Records shown:
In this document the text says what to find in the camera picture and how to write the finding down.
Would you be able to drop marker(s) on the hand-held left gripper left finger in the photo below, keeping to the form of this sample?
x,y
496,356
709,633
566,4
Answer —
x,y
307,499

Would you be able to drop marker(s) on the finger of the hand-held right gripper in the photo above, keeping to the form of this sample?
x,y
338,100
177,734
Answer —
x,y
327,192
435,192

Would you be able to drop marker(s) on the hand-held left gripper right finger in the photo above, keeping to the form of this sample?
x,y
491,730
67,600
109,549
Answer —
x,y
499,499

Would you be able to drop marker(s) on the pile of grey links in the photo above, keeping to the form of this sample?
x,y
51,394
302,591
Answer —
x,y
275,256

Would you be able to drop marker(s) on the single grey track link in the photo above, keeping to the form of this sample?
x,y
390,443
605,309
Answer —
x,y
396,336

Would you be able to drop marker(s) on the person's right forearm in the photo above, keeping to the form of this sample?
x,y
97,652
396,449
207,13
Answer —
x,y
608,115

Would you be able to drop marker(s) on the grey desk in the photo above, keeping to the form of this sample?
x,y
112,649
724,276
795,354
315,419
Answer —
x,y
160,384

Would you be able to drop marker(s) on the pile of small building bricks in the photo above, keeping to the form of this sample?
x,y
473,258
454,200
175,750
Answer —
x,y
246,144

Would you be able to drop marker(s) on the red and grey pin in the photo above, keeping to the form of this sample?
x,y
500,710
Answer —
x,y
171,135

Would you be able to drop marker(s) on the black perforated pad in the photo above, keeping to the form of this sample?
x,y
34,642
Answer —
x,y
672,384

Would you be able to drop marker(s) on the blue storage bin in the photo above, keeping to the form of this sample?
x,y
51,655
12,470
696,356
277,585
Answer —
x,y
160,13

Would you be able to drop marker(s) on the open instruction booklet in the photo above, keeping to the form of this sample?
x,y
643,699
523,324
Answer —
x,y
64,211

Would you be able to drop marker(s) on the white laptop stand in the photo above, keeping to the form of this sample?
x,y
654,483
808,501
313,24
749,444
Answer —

Task details: Without changing a word, print all of the entries above.

Response below:
In this document the text says what to find in the camera picture and how to write the finding down.
Would you be able to drop marker(s) on the hand-held left gripper left finger in the photo below, keeping to the form of this sample?
x,y
496,356
709,633
566,4
Answer —
x,y
307,499

Would you be able to drop marker(s) on the finger of the hand-held right gripper in the photo above, keeping to the form of this sample?
x,y
338,100
177,734
Answer —
x,y
327,192
435,192

Would you be able to drop marker(s) on the hand-held left gripper right finger in the photo above, keeping to the form of this sample?
x,y
491,730
67,600
109,549
Answer —
x,y
499,499

Would you be able to drop marker(s) on the pile of grey links in the photo above, keeping to the form of this sample?
x,y
51,394
302,591
Answer —
x,y
275,256

Would you be able to drop marker(s) on the single grey track link in the photo above, keeping to the form of this sample?
x,y
390,443
605,309
Answer —
x,y
396,336

Would you be able to drop marker(s) on the person's right forearm in the photo above, keeping to the form of this sample?
x,y
97,652
396,449
207,13
Answer —
x,y
608,115

Would you be able to drop marker(s) on the grey desk in the photo above, keeping to the form of this sample?
x,y
112,649
724,276
795,354
315,419
Answer —
x,y
160,384

Would you be able to drop marker(s) on the pile of small building bricks in the photo above, keeping to the form of this sample?
x,y
473,258
454,200
175,750
Answer —
x,y
246,144

Would you be able to drop marker(s) on the red and grey pin in the photo above, keeping to the form of this sample?
x,y
500,710
Answer —
x,y
171,135

Would you be able to drop marker(s) on the black perforated pad in the photo above, keeping to the form of this sample?
x,y
34,642
Answer —
x,y
672,384

Would you be able to drop marker(s) on the blue storage bin in the photo above, keeping to the form of this sample?
x,y
51,655
12,470
696,356
277,585
Answer —
x,y
160,13

Would you be able to drop marker(s) on the open instruction booklet in the photo above, keeping to the form of this sample?
x,y
643,699
523,324
Answer —
x,y
64,211

Would you be able to drop marker(s) on the white laptop stand in the photo above, keeping to the form of this sample?
x,y
654,483
808,501
313,24
749,444
Answer —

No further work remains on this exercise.